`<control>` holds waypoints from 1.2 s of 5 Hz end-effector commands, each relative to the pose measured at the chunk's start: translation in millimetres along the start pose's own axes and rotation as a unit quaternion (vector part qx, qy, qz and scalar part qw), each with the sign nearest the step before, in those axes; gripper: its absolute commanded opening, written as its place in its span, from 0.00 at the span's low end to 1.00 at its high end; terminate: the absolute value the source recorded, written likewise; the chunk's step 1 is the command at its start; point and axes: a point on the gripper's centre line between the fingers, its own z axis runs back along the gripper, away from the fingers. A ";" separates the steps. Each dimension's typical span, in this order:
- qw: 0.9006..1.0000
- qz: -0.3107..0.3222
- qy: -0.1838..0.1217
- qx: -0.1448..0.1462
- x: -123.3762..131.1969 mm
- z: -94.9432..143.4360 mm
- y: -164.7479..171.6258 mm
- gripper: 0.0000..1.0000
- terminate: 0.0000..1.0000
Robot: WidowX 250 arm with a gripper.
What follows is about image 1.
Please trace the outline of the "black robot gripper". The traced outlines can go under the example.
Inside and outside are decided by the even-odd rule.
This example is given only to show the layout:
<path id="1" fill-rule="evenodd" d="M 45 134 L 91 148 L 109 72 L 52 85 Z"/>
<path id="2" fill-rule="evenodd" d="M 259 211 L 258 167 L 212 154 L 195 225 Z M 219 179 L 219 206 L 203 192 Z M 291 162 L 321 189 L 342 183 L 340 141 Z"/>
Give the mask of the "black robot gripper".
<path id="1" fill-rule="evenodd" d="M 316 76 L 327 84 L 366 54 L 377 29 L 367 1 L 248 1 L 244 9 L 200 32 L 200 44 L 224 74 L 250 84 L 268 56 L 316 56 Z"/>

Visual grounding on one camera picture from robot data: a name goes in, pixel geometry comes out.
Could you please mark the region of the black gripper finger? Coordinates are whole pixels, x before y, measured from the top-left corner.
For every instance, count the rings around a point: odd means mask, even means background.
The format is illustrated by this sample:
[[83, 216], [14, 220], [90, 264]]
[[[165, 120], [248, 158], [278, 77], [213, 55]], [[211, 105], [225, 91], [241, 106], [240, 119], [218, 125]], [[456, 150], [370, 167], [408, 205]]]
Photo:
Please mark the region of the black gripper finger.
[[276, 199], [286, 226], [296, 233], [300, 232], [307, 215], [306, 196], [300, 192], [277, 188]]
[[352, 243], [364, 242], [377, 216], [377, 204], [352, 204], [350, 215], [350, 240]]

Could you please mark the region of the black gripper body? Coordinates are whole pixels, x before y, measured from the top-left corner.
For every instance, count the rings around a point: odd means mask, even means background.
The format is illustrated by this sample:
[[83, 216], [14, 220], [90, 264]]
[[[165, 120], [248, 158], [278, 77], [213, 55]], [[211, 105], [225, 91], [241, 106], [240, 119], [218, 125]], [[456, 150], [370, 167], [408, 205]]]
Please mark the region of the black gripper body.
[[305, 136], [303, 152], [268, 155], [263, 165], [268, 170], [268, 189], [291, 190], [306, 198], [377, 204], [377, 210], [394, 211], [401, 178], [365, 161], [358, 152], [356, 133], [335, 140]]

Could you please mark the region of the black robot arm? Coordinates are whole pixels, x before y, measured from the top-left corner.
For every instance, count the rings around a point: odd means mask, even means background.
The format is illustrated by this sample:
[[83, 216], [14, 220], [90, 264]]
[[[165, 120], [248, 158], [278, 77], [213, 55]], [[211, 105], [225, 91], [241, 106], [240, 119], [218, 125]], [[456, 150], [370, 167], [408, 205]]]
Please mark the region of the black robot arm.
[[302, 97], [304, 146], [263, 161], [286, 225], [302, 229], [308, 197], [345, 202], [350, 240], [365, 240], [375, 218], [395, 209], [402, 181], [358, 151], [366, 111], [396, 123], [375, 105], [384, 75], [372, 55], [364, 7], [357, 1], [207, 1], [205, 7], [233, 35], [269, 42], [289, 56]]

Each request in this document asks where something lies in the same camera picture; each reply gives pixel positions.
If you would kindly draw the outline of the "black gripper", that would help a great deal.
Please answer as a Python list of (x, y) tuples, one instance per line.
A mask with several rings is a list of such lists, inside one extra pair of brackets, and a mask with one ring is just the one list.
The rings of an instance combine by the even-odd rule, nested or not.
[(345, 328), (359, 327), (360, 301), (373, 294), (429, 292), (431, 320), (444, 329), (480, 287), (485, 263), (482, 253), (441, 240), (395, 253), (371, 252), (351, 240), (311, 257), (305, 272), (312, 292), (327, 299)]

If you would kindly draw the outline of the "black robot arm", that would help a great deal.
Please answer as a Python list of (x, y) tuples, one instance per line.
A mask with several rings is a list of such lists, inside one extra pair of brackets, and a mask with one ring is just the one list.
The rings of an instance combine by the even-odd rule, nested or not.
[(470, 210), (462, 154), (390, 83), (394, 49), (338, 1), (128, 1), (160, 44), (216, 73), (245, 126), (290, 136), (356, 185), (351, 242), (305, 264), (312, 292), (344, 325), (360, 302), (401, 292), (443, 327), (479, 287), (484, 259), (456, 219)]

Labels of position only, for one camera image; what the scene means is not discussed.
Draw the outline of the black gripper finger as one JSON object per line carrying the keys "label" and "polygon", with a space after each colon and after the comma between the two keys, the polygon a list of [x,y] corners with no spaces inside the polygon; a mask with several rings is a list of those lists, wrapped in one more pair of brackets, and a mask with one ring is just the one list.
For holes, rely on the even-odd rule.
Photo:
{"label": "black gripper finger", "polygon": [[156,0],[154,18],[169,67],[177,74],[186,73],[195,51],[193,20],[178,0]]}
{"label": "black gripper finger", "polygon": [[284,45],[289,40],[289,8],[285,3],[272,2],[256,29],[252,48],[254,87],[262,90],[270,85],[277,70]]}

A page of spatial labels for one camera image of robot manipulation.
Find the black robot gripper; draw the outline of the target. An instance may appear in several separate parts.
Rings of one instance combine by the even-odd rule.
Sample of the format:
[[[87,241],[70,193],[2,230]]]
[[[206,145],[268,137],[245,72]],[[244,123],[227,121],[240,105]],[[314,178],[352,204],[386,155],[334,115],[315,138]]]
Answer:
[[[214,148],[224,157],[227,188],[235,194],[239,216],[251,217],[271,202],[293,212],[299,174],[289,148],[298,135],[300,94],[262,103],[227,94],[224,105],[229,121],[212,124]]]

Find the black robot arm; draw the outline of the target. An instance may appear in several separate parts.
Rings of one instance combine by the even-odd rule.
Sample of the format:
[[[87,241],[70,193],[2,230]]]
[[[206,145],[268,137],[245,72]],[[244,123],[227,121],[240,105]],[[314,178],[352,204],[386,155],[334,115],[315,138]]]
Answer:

-.-.-

What to do
Show all lines in the entries above where the string "would" appears.

Completed task
If you would kindly draw the outline of the "black gripper", that would help a great deal.
If you would kindly draw the outline of the "black robot arm", that would help a great deal.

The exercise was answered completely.